## Prompt:
Check each line of the material below for "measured", then copy the ones that contain it.
-- Data provided follows --
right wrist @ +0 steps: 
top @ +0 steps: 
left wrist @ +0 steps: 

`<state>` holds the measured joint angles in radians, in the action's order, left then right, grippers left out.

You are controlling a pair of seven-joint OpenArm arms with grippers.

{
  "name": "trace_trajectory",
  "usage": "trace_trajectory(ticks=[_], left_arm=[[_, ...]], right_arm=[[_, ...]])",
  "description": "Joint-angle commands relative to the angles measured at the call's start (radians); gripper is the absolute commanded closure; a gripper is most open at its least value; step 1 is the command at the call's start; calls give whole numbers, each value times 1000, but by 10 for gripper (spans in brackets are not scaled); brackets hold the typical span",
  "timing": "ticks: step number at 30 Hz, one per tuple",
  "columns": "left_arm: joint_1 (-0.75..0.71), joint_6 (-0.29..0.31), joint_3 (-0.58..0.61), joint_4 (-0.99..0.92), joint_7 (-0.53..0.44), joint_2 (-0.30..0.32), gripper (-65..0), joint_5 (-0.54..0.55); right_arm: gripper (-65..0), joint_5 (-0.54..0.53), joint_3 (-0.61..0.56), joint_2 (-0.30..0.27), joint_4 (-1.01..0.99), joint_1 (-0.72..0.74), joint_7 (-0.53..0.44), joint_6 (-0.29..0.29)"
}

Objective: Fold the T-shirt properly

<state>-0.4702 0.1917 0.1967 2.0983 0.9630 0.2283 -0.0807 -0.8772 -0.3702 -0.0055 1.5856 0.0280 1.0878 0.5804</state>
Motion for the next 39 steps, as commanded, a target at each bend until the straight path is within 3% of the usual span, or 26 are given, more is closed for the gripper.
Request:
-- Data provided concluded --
## Result for this task:
`<state>` holds the measured joint angles in radians, in the action's order, left then right, grippers left out.
  "description": "Joint-angle commands relative to the angles measured at the call's start (radians); gripper is the absolute commanded closure; a gripper is most open at its least value; step 1 is the command at the call's start; calls give whole numbers, each value times 1000, but by 10 for gripper (spans in brackets are not scaled); brackets hold the typical span",

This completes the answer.